Location
- 1700 Old Middleburg Rd Jacksonville, Florida 32210 United States

Information
- Type: Public High School
- Motto: "Launching Leadership in a Community Partnership School."
- Established: 1971
- Principal: Traci Battest
- Teaching staff: 80.00 (FTE)
- Enrollment: 1,666 (2023–2024)
- Student to teacher ratio: 20.82
- Campus: Urban
- Colors: Green & gold
- Mascot: Commanders
- Website: https://dcps.duvalschools.org/o/ewhs

= Edward H. White High School =

Edward H. White High School is a public high school operated by the Duval County Public Schools. It is located on the Westside of Jacksonville, Florida.
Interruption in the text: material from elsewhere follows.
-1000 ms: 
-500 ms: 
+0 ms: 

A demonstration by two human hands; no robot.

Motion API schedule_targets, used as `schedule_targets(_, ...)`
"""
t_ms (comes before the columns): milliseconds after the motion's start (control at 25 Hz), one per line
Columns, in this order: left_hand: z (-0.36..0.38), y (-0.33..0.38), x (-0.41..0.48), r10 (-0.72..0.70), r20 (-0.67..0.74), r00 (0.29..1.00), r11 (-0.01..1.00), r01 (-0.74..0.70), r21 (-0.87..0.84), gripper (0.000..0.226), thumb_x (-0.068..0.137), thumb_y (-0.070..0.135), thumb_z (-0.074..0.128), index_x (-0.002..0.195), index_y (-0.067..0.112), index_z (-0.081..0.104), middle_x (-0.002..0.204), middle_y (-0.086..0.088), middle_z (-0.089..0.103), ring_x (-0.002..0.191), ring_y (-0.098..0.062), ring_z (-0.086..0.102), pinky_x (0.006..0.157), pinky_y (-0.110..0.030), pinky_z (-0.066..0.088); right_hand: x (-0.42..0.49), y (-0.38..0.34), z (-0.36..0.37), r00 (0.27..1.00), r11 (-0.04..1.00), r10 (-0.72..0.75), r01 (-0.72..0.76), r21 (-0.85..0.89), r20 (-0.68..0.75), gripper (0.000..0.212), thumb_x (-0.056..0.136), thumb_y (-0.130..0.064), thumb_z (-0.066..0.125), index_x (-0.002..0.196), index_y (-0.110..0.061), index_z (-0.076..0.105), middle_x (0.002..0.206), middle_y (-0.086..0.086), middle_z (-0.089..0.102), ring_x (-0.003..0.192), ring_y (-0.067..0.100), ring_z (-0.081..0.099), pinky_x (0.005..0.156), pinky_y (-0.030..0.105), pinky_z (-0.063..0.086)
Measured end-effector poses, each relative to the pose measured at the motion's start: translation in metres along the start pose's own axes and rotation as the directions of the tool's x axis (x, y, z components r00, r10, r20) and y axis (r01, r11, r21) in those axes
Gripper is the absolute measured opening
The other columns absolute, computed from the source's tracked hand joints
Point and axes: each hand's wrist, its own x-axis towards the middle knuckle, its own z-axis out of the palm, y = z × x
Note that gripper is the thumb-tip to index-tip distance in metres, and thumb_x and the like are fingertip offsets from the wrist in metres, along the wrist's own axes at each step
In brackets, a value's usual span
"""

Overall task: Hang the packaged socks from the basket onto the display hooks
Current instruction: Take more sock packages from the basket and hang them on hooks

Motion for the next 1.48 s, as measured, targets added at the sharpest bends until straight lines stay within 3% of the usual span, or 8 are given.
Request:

It is almost exclusively referred to as "Ed White High School," not "White High School".

==Edward H. White==
Edward H. White High School was named in honor of Ed White, U.S. Air Force Lieutenant Colonel, NASA Astronaut, and first American to conduct a spacewalk. He was killed during a pre-launch test aboard Apollo 1 on January 27, 1967, along with fellow astronauts "Gus" Grissom and Roger Chaffee.

==Early years==
Upon opening in 1971, Ed White took overflow students from Forrest High School and Paxon High School, also on the Westside. Like all high schools in Duval county, it served students in the 10th, 11th, and 12th grades. In 1991 the Duval County School Board implemented a change in grade distribution that affected nearly all schools in the county. 9th graders, who had previously attended "junior high schools", were switched to traditional high schools, matching the four-year pattern found in the vast majority of high schools in the United States. Since August 1991, Ed White has been one of these four year high schools, serving 9th through 12th grades.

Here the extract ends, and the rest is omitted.